CINCINNATI, OH (FOX19) - With the biggest primary voting day in 2016 election cycle now finished, some of the next states to vote include Kentucky and Ohio.
But, what does it take to get a nomination for President of the United States?
"If you go back in time, these were literally the movers and shakers who would chart the course of the nation's future," said David Niven, a political science professor at the University of Cincinnati.
While things are a bit different in this day and age, the goal is the same – win the primaries, get the delegates, secure the nomination.
"Once you get a majority of them, you're going to be the nominee. That's really what the fight is about," Niven said.
To win the nomination this year, a GOP candidate needs 2,383 delegates, and a Democrat candidates needs 1,237.
So, what does it take to be one of the chosen few?
"The average delegate in Ohio is a political activist not in any elected office," Niven said. "Regular people can be delegates."
Where do these delegates come from?
Niven says Republicans basically handpick them, whereas Democrats do it differently through local meetings.
"On the Republican side, you're a friend of the campaign.
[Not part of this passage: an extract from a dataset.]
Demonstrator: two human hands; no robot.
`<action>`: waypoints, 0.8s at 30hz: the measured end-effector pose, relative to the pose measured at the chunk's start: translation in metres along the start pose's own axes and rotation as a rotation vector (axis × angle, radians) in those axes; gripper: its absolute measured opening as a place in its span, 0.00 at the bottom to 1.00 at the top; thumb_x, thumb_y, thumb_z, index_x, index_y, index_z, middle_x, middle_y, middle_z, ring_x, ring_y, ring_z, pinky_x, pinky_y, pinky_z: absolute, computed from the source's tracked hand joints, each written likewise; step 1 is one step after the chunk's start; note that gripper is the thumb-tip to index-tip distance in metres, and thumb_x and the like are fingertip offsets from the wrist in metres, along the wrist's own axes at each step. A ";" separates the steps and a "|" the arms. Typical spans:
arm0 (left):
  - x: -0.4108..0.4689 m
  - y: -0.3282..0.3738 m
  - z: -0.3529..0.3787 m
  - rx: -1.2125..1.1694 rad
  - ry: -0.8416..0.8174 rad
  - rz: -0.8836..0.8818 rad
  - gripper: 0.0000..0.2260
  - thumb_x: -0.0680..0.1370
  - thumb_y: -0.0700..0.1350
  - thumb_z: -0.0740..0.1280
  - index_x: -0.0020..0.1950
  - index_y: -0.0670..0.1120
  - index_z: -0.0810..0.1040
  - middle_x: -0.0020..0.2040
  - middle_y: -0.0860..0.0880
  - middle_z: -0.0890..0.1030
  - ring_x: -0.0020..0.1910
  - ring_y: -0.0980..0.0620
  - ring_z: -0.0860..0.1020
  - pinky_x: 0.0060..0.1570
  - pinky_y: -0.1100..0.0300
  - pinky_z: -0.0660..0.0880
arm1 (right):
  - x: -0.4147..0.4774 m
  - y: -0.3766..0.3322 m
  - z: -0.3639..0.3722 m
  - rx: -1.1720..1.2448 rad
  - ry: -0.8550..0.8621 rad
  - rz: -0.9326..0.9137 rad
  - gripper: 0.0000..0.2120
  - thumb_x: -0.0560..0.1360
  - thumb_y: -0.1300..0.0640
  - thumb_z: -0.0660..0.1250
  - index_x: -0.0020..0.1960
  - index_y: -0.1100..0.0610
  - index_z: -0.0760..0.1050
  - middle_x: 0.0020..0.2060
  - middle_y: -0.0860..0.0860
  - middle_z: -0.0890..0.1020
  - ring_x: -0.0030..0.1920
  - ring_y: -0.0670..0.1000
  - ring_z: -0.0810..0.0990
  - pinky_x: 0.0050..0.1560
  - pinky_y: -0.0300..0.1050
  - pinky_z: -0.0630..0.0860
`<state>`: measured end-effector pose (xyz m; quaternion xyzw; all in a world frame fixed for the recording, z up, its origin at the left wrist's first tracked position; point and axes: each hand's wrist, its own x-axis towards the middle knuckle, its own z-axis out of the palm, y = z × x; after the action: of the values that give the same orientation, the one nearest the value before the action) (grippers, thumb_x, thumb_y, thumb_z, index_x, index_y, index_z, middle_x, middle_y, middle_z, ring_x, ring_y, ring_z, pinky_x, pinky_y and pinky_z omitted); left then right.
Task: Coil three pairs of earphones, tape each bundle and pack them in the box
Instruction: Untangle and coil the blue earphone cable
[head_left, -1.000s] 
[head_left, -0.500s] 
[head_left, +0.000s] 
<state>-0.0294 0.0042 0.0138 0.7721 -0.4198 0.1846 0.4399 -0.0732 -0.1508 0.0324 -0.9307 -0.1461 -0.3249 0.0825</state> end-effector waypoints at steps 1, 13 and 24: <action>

On the democratic side, you win a local little pre-election caucus," Niven told FOX19 NOW.
The parties set the number of delegates by state, basing it sometimes on support and past voting patterns.
In Ohio, there are 66 Republican delegates and 165 Democrat delegates in 2016.
In Kentucky, there are 45 Republican delegates and 53 Democrat delegates.
These are people who will attend their party's convention with a pledge to cast their vote for a certain candidate and essentially decide who you will be able to vote for come the general election in November.
"In effect, you're voting for a delegate," said Niven.
Democrats also have what are known as 'superdelegates.' Niven says these are party officials, elected officials, members of Congress and so on.
"They're automatically delegates to the national convention with a full vote, and they can vote for anybody they want," he said.
But, for Republicans, the superdelegate system is a bit different.
"They pledge their superdelegates to whoever wins that person's state. So, Ohio's Republican superdelegates have to vote for whoever wins the Ohio primary," Niven explained.
Niven doesn't expect an issue with the Democrats finding a majority to pick a nominee.
But it is possible that there could be a tie, or no majority, with so many candidates still in the race for the Republicans.
The delegates who have pledged to a candidate that has d ropped out of the race is free to vote for another candidate to get the majority.
A majority of delegates will decide the nominee.
Niven told FOX19 NOW that if the nominees were selected today, it's likely that the general election would feature (D)-Hillary Clinton taking on (R)-Donald Trump.